**EXERCISE INSTRUCTIONS**
From first line to last, transcribe the listing exactly and skip any image.

**RECORD SET**
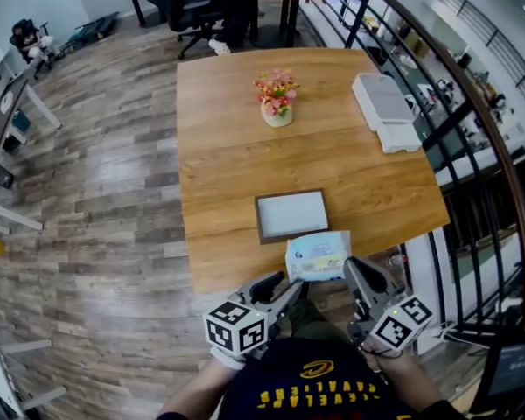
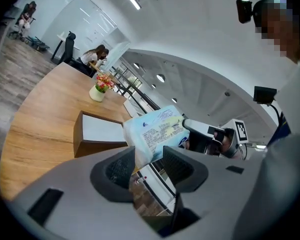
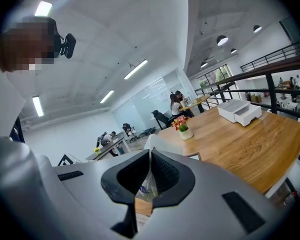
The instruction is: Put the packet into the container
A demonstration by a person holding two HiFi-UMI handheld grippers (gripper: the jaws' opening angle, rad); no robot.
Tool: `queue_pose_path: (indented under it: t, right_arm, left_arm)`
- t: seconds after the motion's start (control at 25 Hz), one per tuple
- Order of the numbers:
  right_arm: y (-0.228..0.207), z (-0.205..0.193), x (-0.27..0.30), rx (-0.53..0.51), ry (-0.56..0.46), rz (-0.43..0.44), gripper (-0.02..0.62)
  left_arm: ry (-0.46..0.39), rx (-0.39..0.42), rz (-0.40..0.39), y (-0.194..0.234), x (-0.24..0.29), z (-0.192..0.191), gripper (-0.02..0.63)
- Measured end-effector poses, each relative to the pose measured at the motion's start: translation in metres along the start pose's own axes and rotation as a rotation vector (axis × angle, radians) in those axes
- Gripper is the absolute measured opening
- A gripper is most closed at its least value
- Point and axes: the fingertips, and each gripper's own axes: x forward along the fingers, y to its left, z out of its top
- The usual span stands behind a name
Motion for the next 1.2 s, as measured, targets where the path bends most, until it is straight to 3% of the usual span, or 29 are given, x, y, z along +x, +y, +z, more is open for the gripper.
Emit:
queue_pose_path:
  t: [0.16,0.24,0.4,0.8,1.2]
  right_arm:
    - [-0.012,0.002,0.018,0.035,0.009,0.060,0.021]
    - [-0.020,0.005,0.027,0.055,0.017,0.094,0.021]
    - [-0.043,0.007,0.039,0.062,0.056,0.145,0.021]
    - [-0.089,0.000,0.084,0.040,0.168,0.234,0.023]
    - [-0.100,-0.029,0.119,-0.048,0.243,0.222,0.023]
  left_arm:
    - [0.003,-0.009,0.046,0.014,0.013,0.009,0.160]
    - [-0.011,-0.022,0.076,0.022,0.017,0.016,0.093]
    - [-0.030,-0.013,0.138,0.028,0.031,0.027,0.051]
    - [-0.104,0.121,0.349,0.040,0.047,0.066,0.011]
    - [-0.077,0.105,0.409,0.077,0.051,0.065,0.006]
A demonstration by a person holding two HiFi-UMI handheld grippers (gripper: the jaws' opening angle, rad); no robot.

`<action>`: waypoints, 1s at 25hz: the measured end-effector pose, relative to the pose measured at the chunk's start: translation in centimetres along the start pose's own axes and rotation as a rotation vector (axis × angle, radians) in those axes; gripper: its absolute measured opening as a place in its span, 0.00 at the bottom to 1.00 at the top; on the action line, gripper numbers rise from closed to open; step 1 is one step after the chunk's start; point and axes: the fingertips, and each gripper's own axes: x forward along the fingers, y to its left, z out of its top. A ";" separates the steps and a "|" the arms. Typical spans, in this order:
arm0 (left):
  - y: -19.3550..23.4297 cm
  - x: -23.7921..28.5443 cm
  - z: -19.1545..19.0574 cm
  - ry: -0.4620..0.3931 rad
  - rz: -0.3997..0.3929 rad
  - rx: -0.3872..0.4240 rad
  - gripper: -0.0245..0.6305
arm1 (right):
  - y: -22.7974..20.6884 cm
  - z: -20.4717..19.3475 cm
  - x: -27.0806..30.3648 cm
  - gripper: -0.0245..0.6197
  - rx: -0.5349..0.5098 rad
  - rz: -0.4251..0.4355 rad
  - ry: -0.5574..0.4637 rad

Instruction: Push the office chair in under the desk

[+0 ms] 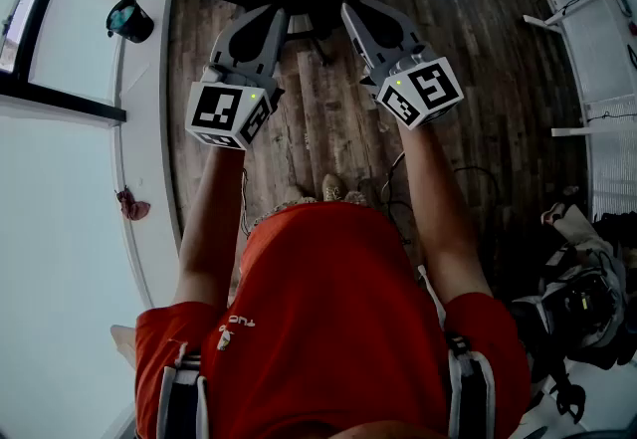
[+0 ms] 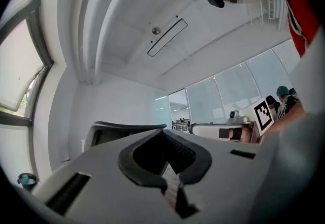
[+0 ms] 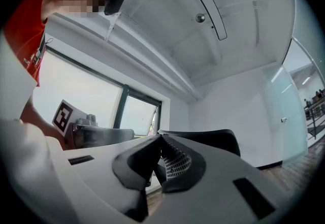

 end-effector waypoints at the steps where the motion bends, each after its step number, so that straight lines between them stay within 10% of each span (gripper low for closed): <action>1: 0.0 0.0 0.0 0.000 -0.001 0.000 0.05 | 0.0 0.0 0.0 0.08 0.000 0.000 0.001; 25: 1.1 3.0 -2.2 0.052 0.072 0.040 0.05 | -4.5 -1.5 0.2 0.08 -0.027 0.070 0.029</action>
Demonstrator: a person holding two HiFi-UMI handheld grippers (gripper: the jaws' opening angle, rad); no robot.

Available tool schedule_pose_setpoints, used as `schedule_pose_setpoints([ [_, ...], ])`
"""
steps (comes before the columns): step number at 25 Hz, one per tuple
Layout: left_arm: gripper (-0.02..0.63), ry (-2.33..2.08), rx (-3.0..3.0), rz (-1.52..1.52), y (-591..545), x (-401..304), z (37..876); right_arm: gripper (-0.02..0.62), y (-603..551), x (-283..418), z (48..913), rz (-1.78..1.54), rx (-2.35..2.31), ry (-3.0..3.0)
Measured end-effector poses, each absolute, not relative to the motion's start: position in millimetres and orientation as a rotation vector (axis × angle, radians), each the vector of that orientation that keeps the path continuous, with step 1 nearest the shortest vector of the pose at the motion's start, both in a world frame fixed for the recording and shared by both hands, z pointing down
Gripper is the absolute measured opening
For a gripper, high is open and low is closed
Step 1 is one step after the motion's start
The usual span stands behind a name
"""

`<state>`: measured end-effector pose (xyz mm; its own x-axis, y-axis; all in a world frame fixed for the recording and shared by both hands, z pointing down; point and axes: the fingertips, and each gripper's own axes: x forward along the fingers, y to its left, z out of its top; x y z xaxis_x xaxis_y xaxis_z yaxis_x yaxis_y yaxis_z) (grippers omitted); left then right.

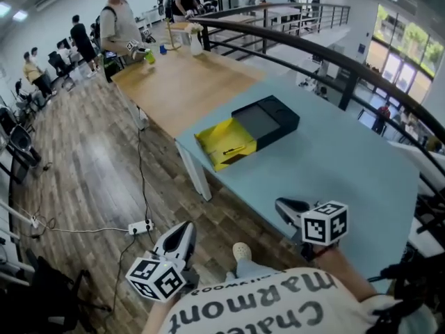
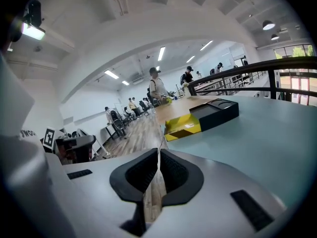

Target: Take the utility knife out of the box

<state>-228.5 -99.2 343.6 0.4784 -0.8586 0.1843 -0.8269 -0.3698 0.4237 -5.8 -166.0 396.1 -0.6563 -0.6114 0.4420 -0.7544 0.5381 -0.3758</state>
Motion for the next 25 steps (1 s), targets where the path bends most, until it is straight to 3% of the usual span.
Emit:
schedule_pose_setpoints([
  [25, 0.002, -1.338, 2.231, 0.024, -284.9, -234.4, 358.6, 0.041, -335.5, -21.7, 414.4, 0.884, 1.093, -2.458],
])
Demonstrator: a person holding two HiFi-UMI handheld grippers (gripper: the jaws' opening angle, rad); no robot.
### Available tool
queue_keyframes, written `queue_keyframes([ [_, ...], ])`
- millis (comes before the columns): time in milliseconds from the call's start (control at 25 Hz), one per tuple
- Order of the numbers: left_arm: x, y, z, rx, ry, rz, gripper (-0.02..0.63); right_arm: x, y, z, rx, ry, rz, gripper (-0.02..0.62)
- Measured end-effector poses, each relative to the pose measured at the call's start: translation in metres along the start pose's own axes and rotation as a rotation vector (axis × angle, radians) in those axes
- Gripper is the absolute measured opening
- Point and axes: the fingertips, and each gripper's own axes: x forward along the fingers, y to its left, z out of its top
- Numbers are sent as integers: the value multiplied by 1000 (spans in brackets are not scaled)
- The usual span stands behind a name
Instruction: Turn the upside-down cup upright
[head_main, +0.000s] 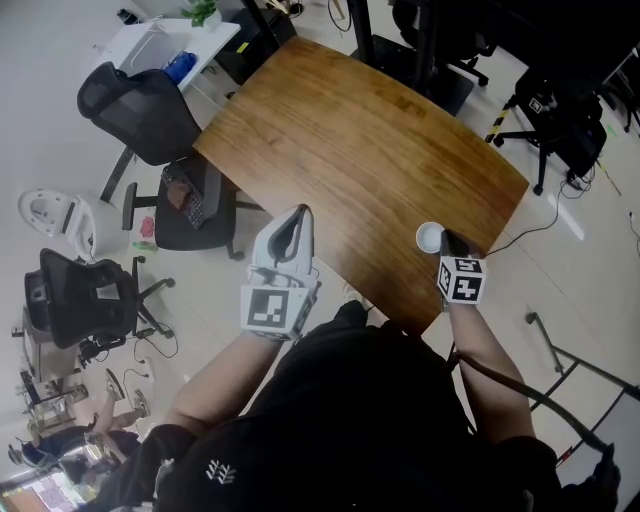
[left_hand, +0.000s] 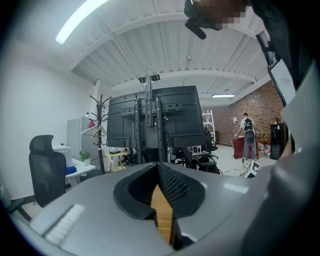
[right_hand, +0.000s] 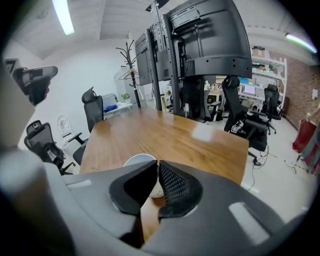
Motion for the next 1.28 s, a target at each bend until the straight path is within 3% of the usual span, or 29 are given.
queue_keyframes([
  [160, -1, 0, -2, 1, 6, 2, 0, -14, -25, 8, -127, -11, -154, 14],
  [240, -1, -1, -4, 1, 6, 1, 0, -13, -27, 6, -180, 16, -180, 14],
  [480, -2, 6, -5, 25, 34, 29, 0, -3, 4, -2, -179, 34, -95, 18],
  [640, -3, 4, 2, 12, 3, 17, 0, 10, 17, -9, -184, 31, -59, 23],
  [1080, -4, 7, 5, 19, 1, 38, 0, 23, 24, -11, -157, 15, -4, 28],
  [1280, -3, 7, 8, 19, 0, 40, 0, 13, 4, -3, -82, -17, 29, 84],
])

**YOUR SOLUTION**
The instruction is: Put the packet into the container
A demonstration by a person holding two HiFi-UMI handheld grippers (gripper: the jaws' opening angle, rad); no robot.
Tool: `queue_pose_path: (indented under it: t, right_arm, left_arm)`
- t: seconds after the motion's start (control at 25 Hz), one per tuple
- Order of the numbers:
  right_arm: y (-0.228..0.207), z (-0.205..0.193), x (-0.27..0.30), rx (-0.53..0.51), ry (-0.56..0.46), rz (-0.43..0.44), gripper (-0.02..0.62)
  left_arm: ry (-0.46..0.39), rx (-0.39..0.42), rz (-0.40..0.39), y (-0.194..0.234), x (-0.24..0.29), z (-0.192..0.191), gripper (-0.02..0.63)
- Measured end-effector poses, each relative to the pose measured at the motion's start: translation in metres along the start pose's own axes and rotation as a rotation vector (axis × angle, radians) in those axes
- Gripper is the absolute measured opening
- A gripper is most closed at its least value
- Point and axes: the fingertips, and each gripper's own axes: x forward along the fingers, y to its left, z out of its top
- The usual span stands behind a name
Motion for the next 1.2 s, as measured, targets where the path bends most, until it is straight to 3% of the usual span, or 29 are given, x, y, z along +x, +y, +z, more is open for the gripper.
Emit:
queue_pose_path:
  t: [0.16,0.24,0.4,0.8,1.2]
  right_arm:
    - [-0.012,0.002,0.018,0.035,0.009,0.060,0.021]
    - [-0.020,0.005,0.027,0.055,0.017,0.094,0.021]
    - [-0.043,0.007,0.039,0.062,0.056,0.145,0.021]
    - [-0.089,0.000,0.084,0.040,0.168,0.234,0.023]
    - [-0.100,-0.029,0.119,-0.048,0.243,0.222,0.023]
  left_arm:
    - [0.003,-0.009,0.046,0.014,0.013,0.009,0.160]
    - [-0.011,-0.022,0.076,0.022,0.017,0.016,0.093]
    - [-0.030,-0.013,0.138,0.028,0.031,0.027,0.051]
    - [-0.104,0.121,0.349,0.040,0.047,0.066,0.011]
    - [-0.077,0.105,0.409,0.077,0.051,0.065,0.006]
A demonstration by a person holding two HiFi-UMI handheld grippers (gripper: the jaws' opening angle, rad); no robot.

`<action>`: waypoints, 1s at 25hz: the measured end-effector pose, relative to the pose measured at the chunk's start: translation in centimetres along the start pose's own axes and rotation as a rotation vector (axis × angle, radians) in those axes; gripper: its absolute measured opening as a place in its span, 0.00 at the bottom to 1.00 at the top; on the action line, gripper numbers rise from closed to open; step 1 is one step after the chunk's start; point and axes: the fingertips, and each gripper's own axes: x forward along the fingers, y to its left, z out of its top. A ";" separates the steps and a "|" the arms. Typical spans, in this order:
arm0 (left):
  - y: -19.3550..23.4297 cm
  - x: -23.7921..28.5443 cm
  - z: -19.1545..19.0574 cm
  - ry: -0.4620..0.3931 rad
  - rz: -0.3997..0.3929 rad
  - rx: -0.3872..0.4240 rad
  - gripper: -0.0245..0.6305
arm1 (right):
  - y: -22.7974..20.6884 cm
  - z: -20.4717..19.3475 cm
  - x: -27.0806..30.3648 cm
  - gripper: -0.0245..0.6197
  - rx: -0.5349..0.5098 rad
  - rz: -0.4251..0.4355 rad
  - ry: -0.5574..0.4637 rad

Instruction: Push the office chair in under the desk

[+0 ms] 
[+0 ms] 
[+0 ms] 

 end-effector waypoints at the steps where the motion bends, each after its step number, so that straight lines between them stay within 10% of each span (gripper low for closed): <action>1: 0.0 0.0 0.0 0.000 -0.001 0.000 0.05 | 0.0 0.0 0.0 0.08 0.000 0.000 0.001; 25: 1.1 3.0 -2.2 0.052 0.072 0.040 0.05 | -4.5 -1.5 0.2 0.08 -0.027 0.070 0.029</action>
Demonstrator: a person holding two HiFi-UMI handheld grippers (gripper: the jaws' opening angle, rad); no robot.

Available tool schedule_pose_setpoints, used as `schedule_pose_setpoints([ [_, ...], ])`
"""
steps (comes before the columns): step number at 25 Hz, one per tuple
Layout: left_arm: gripper (-0.02..0.63), ry (-2.33..2.08), rx (-3.0..3.0), rz (-1.52..1.52), y (-591..545), x (-401..304), z (37..876); right_arm: gripper (-0.02..0.62), y (-603..551), x (-283..418), z (48..913), rz (-1.78..1.54), rx (-2.35..2.31), ry (-3.0..3.0)
Measured end-effector poses, each absolute, not relative to the motion's start: position in millimetres and orientation as a rotation vector (axis × angle, radians), each the vector of that orientation that keeps the path continuous, with step 1 nearest the shortest vector of the pose at the motion's start, both in a world frame fixed for the recording and shared by both hands, z pointing down
Gripper is the absolute measured opening
For a gripper, high is open and low is closed
Step 1 is one step after the motion's start
The usual span stands behind a name
"""

`<state>`: measured end-effector pose (xyz mm; its own x-axis, y-axis; all in a world frame fixed for the recording and shared by both hands, z pointing down; point and axes: the fingertips, and each gripper's own axes: x forward along the fingers, y to its left, z out of its top; x y z xaxis_x xaxis_y xaxis_z yaxis_x yaxis_y yaxis_z) (grippers omitted); left then right.


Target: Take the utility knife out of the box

<state>-228.5 -99.2 343.6 0.4784 -0.8586 0.1843 -0.8269 -0.3698 0.4237 -5.8 -166.0 396.1 -0.6563 -0.6114 0.4420 -0.7544 0.5381 -0.3758</state>
Motion for the next 25 steps (1 s), targets where the path bends most, until it is straight to 3% of the usual span.
Emit:
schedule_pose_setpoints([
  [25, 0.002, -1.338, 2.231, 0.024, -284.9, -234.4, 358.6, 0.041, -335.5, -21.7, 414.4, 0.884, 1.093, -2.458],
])
Demonstrator: a person holding two HiFi-UMI handheld grippers (gripper: the jaws' opening angle, rad); no robot.
### Available tool
queue_keyframes, written `queue_keyframes([ [_, ...], ])`
- millis (comes before the columns): time in milliseconds from the call's start (control at 25 Hz), one per tuple
- Order of the numbers: left_arm: x, y, z, rx, ry, rz, gripper (-0.02..0.63); right_arm: x, y, z, rx, ry, rz, gripper (-0.02..0.62)
- Measured end-effector poses, each relative to the pose measured at the call's start: translation in metres along the start pose's own axes and rotation as a rotation vector (axis × angle, radians) in those axes
- Gripper is the absolute measured opening
- Point and axes: the fingertips, and each gripper's own axes: x forward along the fingers, y to its left, z out of its top
- Numbers are sent as integers: the value multiplied by 1000 (spans in brackets are not scaled)
- The usual span stands behind a name
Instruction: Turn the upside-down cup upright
[head_main, +0.000s] 
[left_hand, +0.000s] 
[right_hand, +0.000s] 
Motion for the next 1.28 s, a target at each bend until the straight path is within 3% of the usual span, or 29 are given.
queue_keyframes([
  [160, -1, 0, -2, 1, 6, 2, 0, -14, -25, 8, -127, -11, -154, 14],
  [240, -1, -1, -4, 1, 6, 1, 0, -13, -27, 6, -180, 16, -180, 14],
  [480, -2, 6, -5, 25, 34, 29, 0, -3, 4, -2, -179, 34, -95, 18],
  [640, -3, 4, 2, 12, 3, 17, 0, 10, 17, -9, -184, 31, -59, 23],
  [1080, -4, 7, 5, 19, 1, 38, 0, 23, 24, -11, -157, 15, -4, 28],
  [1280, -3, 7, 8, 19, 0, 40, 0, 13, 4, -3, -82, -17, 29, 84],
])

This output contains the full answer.